How would you use git diff to compare the current state of a file with a specific commit?

git diff is a powerful command in Git’s arsenal, which allows developers to review the changes between different commits, branches, or even the current working state of the project. In this case, if we want to compare the current state of a file with a specific commit, we’ll need to know the commit hash of that commit.

Let’s suppose we have a file named example_file.txt and a commit hash like abc123.

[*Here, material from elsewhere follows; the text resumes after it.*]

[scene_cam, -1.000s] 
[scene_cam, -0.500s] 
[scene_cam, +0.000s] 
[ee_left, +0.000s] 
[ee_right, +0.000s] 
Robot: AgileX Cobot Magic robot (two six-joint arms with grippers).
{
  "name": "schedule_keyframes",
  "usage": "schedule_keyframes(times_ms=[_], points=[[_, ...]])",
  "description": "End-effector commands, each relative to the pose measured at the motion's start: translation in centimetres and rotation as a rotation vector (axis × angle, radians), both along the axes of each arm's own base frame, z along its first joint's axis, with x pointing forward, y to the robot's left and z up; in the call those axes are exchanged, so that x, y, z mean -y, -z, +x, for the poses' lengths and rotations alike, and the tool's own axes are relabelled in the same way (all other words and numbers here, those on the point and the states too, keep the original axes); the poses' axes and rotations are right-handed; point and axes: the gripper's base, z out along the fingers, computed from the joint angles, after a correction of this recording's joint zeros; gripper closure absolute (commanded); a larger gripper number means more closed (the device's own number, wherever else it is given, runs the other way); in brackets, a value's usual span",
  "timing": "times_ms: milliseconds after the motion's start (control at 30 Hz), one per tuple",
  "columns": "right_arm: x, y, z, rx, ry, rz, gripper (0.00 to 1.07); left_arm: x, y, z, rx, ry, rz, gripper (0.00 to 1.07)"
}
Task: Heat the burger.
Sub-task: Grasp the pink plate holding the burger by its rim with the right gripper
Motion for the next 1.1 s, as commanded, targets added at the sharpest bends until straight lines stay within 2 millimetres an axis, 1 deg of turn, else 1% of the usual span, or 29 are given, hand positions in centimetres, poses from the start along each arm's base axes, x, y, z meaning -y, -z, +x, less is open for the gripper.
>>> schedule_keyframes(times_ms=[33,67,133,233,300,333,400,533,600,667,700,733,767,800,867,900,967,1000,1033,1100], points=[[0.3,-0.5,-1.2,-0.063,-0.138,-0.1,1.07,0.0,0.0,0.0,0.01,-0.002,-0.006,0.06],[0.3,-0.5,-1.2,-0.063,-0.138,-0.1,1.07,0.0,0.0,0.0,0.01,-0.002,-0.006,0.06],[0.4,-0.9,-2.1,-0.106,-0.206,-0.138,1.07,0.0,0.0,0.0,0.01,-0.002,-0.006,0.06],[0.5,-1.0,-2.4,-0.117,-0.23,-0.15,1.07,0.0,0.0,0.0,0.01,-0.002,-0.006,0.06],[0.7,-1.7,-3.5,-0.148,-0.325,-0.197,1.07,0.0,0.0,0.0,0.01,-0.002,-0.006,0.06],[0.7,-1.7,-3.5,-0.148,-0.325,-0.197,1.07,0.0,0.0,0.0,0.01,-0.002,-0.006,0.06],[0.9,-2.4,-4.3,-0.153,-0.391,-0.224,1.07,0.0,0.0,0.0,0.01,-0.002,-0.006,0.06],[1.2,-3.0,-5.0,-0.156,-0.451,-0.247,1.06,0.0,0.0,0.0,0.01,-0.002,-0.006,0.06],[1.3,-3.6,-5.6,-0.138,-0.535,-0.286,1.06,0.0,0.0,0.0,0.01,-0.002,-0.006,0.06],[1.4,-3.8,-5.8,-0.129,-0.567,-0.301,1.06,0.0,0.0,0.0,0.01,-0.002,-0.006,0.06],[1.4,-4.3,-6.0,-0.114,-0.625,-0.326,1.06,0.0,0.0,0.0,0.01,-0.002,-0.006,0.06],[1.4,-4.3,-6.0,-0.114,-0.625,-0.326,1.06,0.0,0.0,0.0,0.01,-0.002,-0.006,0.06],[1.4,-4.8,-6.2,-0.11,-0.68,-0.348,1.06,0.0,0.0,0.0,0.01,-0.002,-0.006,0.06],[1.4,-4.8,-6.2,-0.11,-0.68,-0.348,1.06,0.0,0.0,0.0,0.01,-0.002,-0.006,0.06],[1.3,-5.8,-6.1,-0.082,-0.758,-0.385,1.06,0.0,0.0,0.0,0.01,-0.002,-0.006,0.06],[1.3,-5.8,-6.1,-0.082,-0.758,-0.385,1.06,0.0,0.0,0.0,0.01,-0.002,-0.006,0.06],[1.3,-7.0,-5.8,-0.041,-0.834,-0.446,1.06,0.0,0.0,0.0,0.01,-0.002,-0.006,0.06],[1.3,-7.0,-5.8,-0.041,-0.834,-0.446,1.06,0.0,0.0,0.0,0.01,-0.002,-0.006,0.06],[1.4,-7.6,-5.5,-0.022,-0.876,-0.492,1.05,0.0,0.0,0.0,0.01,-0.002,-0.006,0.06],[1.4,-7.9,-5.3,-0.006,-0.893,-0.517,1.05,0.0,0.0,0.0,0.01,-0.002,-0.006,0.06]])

We would use the following command:

git diff abc123 -- example_file.txt

This command will output the differences between the current state of example_file.txt and how it was in the commit with hash abc123.

Let’s break it down:

  • git diff: This is the command that shows the differences between two points in your project.
  • abc123: This is the commit hash. It’s a unique identifier for each commit. You can find it by running git log and looking at the ‘commit’ field.
  • --: This is a common convention used in command line applications to signify the end of command options, after which only positional parameters are accepted.
  • example_file.txt: This is the file you’re interested in. You can replace this with any file in your project.

The output will be a unified diff format that shows added and removed lines. Lines that are added are prefixed with a +, and lines that are removed are prefixed with a -.

Please note, if you haven’t committed your current changes, and you want to compare your local, uncommitted changes with a specific commit, you can just use git diff abc123 without specifying the file name.

Also, remember to replace abc123 with your actual commit hash and example_file.txt with your actual filename.